▶ **TASK TO COMPLETE**
Report only the number of lines in the entries below that hold the word "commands".
= = = = =
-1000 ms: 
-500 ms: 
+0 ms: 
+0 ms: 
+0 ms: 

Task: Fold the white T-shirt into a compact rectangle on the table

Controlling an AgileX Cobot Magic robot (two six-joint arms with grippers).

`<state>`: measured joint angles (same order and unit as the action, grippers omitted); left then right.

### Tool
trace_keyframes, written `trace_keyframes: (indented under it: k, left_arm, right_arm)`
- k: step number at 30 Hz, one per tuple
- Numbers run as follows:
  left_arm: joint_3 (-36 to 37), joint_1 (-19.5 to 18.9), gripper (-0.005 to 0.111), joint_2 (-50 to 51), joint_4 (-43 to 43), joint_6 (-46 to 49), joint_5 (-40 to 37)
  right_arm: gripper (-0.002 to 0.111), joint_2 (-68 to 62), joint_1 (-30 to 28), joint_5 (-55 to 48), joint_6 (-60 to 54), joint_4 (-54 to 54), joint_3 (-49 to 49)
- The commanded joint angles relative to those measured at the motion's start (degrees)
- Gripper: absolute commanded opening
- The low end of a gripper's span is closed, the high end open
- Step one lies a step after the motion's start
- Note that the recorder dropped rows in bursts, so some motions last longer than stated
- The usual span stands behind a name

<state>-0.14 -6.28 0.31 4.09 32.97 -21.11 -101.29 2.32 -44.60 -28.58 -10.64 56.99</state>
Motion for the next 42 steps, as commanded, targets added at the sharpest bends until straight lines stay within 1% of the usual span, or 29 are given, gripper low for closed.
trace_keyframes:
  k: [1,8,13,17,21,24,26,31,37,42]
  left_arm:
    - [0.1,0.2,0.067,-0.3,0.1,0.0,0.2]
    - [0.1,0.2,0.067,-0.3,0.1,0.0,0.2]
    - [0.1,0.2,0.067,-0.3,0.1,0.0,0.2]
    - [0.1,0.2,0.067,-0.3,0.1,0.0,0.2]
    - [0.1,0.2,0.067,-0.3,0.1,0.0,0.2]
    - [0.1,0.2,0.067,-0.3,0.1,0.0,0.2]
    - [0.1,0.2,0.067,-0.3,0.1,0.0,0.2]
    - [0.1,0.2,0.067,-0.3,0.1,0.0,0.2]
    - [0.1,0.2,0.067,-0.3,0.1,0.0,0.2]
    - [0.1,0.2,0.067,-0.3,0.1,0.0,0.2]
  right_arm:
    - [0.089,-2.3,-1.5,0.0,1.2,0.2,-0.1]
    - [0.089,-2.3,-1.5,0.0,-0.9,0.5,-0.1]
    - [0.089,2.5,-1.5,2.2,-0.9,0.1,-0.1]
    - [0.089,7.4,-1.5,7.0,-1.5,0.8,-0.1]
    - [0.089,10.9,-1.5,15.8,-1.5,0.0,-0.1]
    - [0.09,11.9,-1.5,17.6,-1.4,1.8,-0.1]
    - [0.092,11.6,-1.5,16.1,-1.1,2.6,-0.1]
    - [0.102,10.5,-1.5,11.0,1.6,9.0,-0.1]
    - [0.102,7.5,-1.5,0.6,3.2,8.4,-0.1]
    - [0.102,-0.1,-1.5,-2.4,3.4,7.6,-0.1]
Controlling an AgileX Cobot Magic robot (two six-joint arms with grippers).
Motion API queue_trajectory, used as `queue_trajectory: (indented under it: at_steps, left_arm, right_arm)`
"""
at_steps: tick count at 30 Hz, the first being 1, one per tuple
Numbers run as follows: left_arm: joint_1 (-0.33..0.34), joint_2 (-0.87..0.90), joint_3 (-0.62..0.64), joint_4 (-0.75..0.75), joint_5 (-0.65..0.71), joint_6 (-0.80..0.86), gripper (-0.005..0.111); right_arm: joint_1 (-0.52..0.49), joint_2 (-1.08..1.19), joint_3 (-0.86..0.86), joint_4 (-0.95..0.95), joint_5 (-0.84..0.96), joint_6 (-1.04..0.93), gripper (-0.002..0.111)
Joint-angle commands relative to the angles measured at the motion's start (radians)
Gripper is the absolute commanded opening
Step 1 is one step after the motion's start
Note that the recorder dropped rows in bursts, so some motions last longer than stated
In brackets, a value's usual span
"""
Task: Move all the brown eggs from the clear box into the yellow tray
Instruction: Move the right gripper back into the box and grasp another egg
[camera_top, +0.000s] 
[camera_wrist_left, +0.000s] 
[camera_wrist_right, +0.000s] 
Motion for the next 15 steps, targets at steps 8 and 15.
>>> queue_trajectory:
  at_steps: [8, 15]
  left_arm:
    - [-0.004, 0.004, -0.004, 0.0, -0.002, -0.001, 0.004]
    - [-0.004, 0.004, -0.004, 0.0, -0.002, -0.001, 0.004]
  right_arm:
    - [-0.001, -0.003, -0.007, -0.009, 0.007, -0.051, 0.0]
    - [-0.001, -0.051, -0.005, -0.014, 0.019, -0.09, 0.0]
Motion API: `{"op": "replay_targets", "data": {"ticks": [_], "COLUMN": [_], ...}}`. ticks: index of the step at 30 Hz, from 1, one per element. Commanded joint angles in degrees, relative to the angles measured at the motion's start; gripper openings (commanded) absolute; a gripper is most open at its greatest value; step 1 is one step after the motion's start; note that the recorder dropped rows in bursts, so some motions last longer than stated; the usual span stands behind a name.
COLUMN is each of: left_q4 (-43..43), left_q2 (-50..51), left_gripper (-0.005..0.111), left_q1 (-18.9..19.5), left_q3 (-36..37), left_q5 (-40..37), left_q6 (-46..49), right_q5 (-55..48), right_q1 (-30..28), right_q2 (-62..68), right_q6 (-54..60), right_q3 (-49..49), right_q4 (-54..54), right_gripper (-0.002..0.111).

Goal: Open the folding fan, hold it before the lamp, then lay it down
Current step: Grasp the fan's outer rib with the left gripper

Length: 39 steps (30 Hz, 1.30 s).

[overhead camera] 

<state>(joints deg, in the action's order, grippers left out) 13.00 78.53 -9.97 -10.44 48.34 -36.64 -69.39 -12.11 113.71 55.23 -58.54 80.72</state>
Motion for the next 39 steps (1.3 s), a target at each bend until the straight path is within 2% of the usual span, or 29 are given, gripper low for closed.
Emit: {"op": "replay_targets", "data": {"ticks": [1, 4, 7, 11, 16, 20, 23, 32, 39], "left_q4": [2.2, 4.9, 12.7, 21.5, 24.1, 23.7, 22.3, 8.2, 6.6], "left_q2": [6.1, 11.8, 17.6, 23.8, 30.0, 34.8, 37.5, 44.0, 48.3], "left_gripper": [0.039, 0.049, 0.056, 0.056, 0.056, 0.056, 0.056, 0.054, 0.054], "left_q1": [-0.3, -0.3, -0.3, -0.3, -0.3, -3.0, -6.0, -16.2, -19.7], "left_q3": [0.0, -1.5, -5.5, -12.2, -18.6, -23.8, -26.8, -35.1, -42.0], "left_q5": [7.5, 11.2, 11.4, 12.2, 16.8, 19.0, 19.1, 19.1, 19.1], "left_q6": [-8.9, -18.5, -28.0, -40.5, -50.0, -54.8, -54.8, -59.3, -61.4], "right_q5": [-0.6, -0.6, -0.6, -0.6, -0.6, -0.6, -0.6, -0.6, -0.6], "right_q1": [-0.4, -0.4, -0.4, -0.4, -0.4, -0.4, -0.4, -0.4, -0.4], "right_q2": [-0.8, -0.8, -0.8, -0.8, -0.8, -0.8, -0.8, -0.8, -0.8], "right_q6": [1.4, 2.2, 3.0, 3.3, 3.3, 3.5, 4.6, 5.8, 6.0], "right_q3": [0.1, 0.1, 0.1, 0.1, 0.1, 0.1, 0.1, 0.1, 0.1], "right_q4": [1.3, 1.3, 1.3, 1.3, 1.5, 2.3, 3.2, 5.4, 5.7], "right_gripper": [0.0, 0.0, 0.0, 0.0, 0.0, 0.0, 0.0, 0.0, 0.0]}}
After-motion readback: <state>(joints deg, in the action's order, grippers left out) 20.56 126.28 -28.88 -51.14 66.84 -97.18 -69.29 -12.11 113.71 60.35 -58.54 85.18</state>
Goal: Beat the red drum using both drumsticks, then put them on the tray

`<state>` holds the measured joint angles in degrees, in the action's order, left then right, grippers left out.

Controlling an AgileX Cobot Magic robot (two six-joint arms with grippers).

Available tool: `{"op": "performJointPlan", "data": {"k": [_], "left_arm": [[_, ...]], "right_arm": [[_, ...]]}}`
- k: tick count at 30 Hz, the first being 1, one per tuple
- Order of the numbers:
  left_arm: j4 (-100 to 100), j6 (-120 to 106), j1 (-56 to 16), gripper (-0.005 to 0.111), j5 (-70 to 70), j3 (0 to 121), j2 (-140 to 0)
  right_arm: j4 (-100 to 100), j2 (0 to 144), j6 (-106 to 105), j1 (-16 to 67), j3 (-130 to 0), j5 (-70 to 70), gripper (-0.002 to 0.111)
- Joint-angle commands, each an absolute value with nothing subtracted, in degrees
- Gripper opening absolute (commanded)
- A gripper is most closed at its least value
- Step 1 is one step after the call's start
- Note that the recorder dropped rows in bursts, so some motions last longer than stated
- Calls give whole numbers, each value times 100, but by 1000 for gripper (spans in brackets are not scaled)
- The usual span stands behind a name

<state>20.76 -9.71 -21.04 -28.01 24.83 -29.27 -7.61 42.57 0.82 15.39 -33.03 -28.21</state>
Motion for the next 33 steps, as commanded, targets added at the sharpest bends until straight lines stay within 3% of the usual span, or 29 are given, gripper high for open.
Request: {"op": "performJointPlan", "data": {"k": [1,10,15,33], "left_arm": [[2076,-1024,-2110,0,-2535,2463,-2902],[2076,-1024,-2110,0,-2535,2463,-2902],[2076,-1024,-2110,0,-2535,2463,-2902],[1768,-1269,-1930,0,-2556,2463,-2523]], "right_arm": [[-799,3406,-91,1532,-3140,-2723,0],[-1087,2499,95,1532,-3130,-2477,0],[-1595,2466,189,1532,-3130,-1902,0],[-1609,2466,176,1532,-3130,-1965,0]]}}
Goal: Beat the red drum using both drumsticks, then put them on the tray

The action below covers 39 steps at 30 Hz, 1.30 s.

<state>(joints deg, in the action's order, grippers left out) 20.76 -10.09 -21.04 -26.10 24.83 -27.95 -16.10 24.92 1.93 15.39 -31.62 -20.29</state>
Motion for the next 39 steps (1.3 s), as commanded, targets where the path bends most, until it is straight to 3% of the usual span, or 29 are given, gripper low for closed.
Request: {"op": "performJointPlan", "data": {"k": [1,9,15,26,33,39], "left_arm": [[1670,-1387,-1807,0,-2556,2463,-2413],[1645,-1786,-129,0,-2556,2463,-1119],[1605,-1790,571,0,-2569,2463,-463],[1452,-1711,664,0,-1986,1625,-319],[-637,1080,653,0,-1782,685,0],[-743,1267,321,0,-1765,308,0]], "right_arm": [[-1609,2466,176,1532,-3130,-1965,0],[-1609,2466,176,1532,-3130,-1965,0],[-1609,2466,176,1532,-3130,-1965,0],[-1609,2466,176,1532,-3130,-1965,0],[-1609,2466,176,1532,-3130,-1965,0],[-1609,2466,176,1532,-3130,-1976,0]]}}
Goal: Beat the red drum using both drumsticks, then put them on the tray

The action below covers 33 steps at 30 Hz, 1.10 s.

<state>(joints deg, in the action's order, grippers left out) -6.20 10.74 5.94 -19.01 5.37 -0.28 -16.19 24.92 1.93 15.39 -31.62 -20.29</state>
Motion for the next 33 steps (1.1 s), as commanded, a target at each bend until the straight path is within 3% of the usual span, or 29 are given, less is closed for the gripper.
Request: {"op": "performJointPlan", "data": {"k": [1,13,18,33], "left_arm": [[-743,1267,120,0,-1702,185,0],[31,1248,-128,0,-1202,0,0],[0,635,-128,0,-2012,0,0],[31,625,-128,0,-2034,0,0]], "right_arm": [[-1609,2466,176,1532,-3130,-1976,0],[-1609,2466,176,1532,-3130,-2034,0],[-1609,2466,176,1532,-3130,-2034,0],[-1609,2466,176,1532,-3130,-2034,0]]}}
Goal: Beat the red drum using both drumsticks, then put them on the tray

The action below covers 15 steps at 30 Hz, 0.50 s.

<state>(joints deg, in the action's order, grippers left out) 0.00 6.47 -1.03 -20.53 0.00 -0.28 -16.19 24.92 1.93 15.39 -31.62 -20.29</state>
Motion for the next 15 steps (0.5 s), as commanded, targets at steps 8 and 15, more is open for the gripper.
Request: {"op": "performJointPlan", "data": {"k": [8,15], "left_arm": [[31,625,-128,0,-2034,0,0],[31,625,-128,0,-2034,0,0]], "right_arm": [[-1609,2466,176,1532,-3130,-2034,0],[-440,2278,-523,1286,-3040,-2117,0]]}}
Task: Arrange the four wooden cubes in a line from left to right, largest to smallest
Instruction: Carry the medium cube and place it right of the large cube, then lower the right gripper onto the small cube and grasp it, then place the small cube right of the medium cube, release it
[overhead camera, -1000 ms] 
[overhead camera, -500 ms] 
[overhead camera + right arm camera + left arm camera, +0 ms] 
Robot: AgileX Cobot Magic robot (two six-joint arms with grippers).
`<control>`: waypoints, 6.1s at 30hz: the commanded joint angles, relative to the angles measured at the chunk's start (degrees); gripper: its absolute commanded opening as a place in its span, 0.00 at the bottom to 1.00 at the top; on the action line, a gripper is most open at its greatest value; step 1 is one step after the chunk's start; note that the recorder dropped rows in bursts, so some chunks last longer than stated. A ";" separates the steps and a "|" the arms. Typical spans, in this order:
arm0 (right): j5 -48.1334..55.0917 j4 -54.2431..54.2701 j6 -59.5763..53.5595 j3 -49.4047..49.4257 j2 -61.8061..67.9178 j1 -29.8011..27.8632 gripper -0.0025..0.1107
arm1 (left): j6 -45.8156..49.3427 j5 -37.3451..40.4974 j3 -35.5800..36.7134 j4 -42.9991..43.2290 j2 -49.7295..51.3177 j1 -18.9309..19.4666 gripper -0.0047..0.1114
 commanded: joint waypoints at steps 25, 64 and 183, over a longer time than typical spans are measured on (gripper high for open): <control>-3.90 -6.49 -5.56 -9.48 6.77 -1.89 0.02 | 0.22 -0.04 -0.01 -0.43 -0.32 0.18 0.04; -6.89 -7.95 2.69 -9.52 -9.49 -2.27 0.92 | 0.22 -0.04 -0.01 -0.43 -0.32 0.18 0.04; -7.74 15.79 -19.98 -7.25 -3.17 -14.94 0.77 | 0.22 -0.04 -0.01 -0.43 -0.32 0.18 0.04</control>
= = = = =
▶ **WRITTEN REPLY**
2